Precision medicine

a field of green fluorescent stained tumor cells with a red-edged hole in the middle

A microdevice loaded with small doses of drugs and drug combinations then implanted in a tumor can show which therapies work best in a specific tumor type. In this image, dead tumor cells (red) surround the area where the device was inserted and drugs were released. Credit: Max J. Cotler, Khalil B. Ramadi, Elena Christodoulopoulos, Sebastian W. Ahn, Oliver Jonas, and Michael J. Cima

What makes tumor cells different, and dangerous? While cancer cells share a common ability to proliferate abundantly, evade the body’s defenses, and develop resistance to treatment, they can take multiple pathways to arrive at the same lethal conclusion. Changes to cellular processes, signals, and mechanisms vary from cancer type to cancer type, and even from patient to patient. Because no two cancers are precisely the same, therapies often need to be tailored to specific tumors and patients to be effective.  

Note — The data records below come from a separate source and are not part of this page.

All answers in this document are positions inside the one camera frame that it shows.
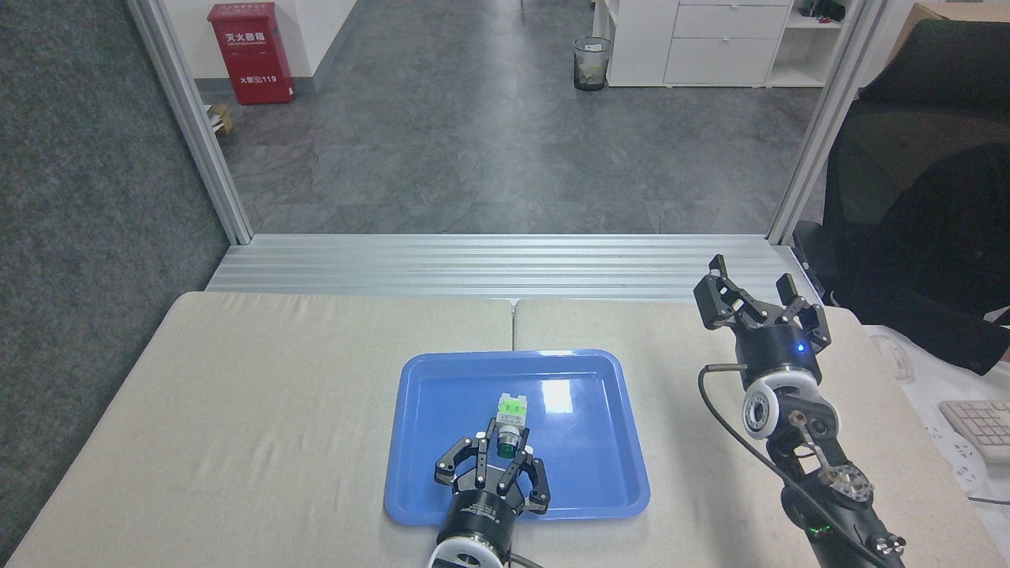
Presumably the silver ribbed aluminium platform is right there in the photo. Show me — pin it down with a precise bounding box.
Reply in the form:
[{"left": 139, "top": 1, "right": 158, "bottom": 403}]
[{"left": 204, "top": 233, "right": 823, "bottom": 305}]

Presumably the black office chair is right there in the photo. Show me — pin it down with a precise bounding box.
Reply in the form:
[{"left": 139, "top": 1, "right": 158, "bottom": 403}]
[{"left": 791, "top": 17, "right": 1010, "bottom": 316}]

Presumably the white power strip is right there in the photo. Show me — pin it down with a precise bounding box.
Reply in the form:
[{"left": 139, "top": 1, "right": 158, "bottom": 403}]
[{"left": 923, "top": 424, "right": 989, "bottom": 495}]

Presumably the brown cardboard box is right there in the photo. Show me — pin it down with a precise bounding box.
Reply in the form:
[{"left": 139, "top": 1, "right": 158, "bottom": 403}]
[{"left": 885, "top": 0, "right": 1010, "bottom": 65}]

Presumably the green and white switch part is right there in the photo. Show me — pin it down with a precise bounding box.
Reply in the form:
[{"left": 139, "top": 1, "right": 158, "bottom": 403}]
[{"left": 492, "top": 391, "right": 529, "bottom": 460}]

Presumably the blue plastic tray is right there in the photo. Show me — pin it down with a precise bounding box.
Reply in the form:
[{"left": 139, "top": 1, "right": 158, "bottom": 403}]
[{"left": 383, "top": 349, "right": 652, "bottom": 527}]

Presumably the white drawer cabinet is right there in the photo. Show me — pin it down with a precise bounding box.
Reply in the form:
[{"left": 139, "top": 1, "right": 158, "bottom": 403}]
[{"left": 592, "top": 0, "right": 844, "bottom": 88}]

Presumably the black mesh trash bin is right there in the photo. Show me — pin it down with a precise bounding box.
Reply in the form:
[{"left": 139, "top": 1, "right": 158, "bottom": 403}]
[{"left": 572, "top": 36, "right": 615, "bottom": 93}]

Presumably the black jacket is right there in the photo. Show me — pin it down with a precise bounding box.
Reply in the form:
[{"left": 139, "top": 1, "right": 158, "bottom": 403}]
[{"left": 846, "top": 145, "right": 1010, "bottom": 377}]

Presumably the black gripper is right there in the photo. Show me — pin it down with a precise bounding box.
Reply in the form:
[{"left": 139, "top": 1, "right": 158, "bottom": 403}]
[
  {"left": 694, "top": 254, "right": 832, "bottom": 378},
  {"left": 433, "top": 432, "right": 552, "bottom": 545}
]

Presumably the white computer keyboard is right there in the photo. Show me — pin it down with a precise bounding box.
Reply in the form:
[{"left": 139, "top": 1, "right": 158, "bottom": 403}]
[{"left": 937, "top": 399, "right": 1010, "bottom": 465}]

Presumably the red fire extinguisher box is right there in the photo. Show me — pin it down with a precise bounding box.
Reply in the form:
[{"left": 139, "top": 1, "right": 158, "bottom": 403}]
[{"left": 207, "top": 2, "right": 297, "bottom": 107}]

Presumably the silver aluminium post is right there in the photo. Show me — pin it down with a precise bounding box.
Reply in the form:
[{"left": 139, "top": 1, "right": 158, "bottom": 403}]
[
  {"left": 126, "top": 0, "right": 254, "bottom": 246},
  {"left": 765, "top": 0, "right": 899, "bottom": 246}
]

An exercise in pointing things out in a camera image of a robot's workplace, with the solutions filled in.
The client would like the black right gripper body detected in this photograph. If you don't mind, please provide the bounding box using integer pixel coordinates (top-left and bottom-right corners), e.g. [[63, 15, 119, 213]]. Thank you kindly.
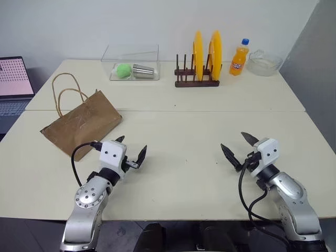
[[241, 151, 263, 172]]

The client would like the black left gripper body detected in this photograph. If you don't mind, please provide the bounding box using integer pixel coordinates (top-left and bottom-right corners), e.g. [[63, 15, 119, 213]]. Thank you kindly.
[[121, 155, 139, 174]]

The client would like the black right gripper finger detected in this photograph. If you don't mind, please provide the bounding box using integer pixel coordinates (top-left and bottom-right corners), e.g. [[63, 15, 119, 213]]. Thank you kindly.
[[220, 143, 243, 173], [240, 132, 261, 146]]

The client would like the brown paper bag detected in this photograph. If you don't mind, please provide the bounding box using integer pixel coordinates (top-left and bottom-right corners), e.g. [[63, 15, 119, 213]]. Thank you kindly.
[[39, 72, 123, 162]]

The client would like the green ball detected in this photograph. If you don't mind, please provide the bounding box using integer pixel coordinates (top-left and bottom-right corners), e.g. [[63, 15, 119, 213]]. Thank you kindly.
[[115, 63, 132, 79]]

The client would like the stainless steel cup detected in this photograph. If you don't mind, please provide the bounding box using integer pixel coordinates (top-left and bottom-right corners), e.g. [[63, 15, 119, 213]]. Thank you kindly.
[[132, 63, 155, 79]]

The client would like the clear glass bowl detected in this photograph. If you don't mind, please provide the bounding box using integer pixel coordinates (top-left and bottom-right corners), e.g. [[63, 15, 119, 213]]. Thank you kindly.
[[247, 49, 284, 77]]

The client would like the dark wooden plate rack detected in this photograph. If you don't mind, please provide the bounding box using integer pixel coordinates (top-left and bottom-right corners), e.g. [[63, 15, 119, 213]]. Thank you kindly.
[[174, 53, 221, 88]]

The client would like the orange soda bottle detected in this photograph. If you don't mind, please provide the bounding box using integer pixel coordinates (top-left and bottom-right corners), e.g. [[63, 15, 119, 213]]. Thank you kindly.
[[229, 38, 250, 76]]

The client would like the clear plastic box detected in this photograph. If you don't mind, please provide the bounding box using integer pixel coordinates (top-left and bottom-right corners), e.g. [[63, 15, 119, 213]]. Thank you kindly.
[[101, 44, 161, 82]]

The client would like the yellow plate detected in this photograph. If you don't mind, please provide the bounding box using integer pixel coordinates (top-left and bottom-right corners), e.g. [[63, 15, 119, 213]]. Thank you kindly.
[[207, 29, 224, 82], [192, 30, 204, 82]]

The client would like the grey laptop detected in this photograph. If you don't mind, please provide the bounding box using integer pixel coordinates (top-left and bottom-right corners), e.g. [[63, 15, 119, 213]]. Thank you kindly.
[[0, 56, 36, 135]]

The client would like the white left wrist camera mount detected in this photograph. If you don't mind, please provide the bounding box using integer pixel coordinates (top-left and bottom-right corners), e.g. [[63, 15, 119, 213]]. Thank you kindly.
[[99, 140, 129, 182]]

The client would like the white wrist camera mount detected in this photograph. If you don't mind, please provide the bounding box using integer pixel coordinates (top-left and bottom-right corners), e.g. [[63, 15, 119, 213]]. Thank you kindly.
[[250, 138, 279, 178], [99, 140, 129, 182]]

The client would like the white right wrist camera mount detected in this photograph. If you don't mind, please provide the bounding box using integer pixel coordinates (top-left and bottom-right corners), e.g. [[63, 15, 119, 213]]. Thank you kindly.
[[250, 138, 279, 178]]

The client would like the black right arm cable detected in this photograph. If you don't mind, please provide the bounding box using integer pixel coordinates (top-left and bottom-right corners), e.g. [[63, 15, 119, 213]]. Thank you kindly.
[[238, 153, 292, 252]]

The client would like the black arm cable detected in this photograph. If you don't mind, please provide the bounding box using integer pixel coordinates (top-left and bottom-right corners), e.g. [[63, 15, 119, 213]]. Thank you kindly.
[[238, 153, 292, 252], [71, 141, 102, 188]]

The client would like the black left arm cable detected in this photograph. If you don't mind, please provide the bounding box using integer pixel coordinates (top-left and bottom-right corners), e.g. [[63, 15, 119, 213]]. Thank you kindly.
[[71, 141, 102, 188]]

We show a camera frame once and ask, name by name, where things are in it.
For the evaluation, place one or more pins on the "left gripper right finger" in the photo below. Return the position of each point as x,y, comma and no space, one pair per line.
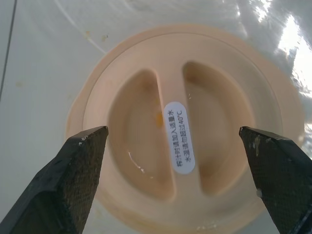
282,175

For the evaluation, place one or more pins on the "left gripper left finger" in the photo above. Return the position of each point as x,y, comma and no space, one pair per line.
53,185

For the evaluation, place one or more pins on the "cream round blender lid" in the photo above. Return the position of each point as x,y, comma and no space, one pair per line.
219,117

Home to the MIT Center for Precision Cancer Medicine, the Koch Institute conducts discovery and translational research to help patients who do not respond well to traditional therapies. We are exploring the biological underpinnings of chemotherapy resistance and metabolic dysfunction, developing novel analytical techniques, and examining the conditions under which cancer cells survive and thrive. By understanding more about how cancer cells have remodeled their internal networks and molecular environment, we are learning how to exploit vulnerabilities unique to different cancers. Our researchers are working collaboratively to pinpoint important new therapeutic targets, design more effective drugs, and breathe new life into already approved drugs by combining them or optimizing when, where, and in what order they are delivered.